Figure 3- The black points are the same as described in figure 1 and 2. The green histogram is generated using Langevin with restarts ($10^7$ timesteps).
A related problem also occurs when using the Langevin thermostat in a N-sized loop as follows (pseudocode)
fix 1 all langevin
fix 2 all nve
timestep 0.005
label Step
run 1
print thermodata
jump in.file Step
Interestingly the temperature equilibrates to half the set point as well in this implementation. The two problems above have a simple explaination that is connected to the Langevin algorithm that LAMMPS uses.
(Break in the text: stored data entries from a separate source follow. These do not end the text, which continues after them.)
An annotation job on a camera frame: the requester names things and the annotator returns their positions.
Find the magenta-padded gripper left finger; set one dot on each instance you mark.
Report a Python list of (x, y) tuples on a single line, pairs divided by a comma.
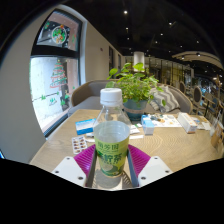
[(83, 160)]

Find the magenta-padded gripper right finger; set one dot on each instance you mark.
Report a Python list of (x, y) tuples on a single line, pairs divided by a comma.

The Schneider and Stoll method that LAMMPS uses (with the velocity Verlet algorithm) is $$ \textbf{v}(t+\delta t/2)=\textbf{v}(t)+\frac{\delta t}{2 m}\Big(\textbf{F}^C(t)-\zeta m \textbf{v}(t-\delta t/2)+\sqrt{\frac{2k_B T \zeta m}{\delta t}}\textbf{g}\Big) \\ \textbf{r}(t+\delta t)=\textbf{r}(t)+\textbf{v}(t+\delta t/2)\ \delta t \\ \textbf{F}(t+\delta t)=\textbf{F}^C(\textbf{r}(t+\delta t))-\zeta m \textbf{v}(t+\delta t/2)+\sqrt{\frac{2k_B T \zeta m}{\delta t}}\textbf{g'} \\ \textbf{v}(t+\delta t)=\textbf{v}(t+\delta t/2)+\frac{\delta t}{2 m} \textbf{F}(t+\delta t) $$ Here $\textbf{F}^C$ represents the conservative force, $\zeta$ is the friction coefficient, and $\textbf{g}$ and $\textbf{g'}$ are two independent Gaussian normal vectors. The crucial observation to be made in the algorithm is that $\textbf{F}(t+\delta t)$ is used to update the second half of the velocity update in the $n^{th}$ iteration and the first half of the velocity update in the $n+1^{th}$ iteration. This observation is the key to the resolution of the thermostatting problem.
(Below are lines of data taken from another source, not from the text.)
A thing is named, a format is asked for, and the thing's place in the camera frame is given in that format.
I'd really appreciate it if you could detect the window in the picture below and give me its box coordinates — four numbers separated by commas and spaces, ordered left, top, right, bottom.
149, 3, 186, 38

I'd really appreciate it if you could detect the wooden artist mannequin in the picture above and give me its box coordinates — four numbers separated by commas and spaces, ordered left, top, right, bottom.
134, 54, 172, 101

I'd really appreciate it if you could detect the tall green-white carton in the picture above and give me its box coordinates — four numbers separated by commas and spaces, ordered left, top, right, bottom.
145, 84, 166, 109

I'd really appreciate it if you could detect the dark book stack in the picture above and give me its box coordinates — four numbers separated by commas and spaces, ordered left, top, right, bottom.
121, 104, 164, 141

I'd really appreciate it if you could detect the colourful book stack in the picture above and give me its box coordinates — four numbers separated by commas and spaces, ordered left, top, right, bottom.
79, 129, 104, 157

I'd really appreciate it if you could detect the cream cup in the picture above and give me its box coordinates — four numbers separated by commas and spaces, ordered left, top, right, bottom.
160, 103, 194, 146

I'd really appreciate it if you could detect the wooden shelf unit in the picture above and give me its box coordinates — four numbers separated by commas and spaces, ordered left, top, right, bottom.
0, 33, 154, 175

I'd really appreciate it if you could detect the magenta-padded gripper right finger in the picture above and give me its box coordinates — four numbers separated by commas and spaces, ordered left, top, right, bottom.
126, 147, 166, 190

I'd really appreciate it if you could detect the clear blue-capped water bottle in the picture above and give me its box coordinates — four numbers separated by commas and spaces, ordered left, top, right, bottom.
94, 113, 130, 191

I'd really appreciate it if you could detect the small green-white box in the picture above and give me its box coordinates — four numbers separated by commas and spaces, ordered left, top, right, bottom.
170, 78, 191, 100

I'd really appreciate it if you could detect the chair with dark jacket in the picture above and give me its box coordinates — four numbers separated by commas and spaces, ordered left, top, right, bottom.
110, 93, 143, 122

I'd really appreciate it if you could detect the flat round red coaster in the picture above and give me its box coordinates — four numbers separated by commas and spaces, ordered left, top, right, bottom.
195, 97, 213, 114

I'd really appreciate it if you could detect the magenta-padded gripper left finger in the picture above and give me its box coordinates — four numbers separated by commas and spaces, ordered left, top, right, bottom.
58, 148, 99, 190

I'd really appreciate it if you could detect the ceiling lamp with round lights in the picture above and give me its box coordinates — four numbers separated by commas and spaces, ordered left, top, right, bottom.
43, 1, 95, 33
LAMMPS in the restart files saves positions and velocities of the particles in the system. However, for a perfect restart at time $t$ we need access to the Langevin forces applied at $t-\delta t/2$. This is one of the key reasons the fix langevin LAMMPS doc page mentions that exact restarts of the system are not possible using this fix. The thermostatting issue with the N-sized loop is based on a similar reason but has more to do with the subtlety of force updates in LAMMPS. Dr. Plimpton wrote that LAMMPS precomputes the forces during the setup of the run. The Langevin forces are added during the setup before the run starts. The system is propagated and fresh Langevin forces act in the middle of the timestep. If we loop through a run command (as shown in the above pseudocode) the Langevin forces would be recomputed before the run in every iteration. We do not want this as we want to carry forward the total force at the end of the $n^{th}$ iteration to the $n+1^{th}$ iteration. The easy fix to this problem is setting the pre keyword to no. So the modified pseudocode is
fix 1 all langevin
fix 2 all nve
timestep 0.005
run 1
label Step
run 1 pre no
print thermodata
jump in.file Step
The system equilibrates to the correct temperature ($0.959$) in this case. The figure below compares the total energy histograms.
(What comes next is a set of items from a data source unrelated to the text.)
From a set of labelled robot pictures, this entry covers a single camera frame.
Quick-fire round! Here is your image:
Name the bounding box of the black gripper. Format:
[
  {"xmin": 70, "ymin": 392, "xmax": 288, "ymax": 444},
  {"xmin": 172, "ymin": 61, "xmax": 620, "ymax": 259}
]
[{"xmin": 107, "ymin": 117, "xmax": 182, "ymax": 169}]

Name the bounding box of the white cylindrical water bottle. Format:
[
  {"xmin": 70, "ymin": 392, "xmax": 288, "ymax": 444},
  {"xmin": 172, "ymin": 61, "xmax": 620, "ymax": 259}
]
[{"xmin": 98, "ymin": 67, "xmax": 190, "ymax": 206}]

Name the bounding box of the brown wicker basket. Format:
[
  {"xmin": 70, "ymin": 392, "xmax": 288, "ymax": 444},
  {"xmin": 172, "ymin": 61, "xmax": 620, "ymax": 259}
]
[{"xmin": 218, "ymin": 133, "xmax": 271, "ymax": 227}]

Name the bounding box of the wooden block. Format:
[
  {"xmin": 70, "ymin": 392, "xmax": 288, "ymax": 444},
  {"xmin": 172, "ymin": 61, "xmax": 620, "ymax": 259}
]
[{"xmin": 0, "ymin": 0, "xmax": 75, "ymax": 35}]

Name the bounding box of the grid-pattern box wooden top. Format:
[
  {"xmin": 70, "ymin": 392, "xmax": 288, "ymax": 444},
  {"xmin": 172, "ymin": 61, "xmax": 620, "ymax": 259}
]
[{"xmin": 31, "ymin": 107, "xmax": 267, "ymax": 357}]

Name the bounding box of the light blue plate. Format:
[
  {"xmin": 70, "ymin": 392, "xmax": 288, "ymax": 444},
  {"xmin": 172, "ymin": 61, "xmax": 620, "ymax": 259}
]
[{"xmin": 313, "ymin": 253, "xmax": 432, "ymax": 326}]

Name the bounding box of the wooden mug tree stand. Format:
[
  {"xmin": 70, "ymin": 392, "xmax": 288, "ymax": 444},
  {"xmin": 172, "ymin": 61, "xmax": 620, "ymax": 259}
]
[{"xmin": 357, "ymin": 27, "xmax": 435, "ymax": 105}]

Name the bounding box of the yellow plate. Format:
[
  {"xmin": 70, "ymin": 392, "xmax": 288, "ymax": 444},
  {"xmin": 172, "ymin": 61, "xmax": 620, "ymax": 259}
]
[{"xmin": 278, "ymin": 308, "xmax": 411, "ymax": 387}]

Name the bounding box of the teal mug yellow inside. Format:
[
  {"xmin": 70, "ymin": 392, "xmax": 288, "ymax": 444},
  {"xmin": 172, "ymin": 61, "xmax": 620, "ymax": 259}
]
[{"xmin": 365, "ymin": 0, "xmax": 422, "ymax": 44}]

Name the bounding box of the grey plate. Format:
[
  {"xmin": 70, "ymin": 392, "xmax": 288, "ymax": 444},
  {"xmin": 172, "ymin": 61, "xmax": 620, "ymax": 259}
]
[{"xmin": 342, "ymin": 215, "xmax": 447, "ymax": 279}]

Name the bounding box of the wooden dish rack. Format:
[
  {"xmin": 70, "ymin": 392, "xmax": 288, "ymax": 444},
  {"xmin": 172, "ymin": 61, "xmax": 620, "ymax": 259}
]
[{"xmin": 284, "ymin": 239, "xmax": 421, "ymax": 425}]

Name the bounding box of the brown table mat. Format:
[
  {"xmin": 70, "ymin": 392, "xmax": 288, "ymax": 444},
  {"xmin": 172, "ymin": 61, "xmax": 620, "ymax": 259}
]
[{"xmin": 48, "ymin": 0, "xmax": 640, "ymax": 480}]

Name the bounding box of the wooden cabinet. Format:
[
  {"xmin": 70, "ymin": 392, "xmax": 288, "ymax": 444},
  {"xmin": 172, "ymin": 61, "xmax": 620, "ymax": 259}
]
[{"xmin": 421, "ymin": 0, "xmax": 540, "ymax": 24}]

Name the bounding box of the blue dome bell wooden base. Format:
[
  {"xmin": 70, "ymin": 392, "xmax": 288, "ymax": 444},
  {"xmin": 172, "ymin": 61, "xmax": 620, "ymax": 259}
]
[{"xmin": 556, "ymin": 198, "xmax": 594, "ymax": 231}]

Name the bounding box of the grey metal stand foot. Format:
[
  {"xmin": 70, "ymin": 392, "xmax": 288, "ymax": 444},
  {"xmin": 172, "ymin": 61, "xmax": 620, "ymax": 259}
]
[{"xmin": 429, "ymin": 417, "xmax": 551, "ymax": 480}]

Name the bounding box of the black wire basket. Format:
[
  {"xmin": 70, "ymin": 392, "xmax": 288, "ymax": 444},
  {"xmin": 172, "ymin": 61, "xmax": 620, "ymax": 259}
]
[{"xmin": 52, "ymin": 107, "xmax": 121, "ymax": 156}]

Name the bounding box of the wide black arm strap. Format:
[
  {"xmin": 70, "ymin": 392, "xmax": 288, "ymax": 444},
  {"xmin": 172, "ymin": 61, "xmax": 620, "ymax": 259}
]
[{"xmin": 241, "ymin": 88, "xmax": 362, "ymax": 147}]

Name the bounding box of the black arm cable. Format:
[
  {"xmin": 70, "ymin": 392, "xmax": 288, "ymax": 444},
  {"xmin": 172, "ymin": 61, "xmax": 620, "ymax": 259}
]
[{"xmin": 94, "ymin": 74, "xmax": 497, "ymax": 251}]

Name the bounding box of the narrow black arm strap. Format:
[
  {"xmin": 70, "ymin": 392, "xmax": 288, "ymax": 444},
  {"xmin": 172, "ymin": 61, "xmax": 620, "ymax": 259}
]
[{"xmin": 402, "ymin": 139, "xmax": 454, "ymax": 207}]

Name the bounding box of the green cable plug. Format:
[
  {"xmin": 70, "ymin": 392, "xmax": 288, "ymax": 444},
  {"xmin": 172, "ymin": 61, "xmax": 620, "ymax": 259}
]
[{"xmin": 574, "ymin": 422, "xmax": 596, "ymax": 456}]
Figure 4- The black points are the same as described previously (long Nose-Hoover runs). The green histogram is generated using the modified pseudocode above. Clearly, the histograms of total energies using the two different procedures overlap.
We thank Steve Plimpton (Sandia National Labs) for prompt correspondence and help in resolution of the problem. Dr. Plimpton gave important suggestions (especially for the case with restart files) that allowed us to implement the calculations within the existing structure of LAMMPS. Additionally, we would also like to thank Prof. Niels Grønbech-Jensen (UC-Davis) for insight into the Schneider and Stoll Langevin algorithm that LAMMPS uses.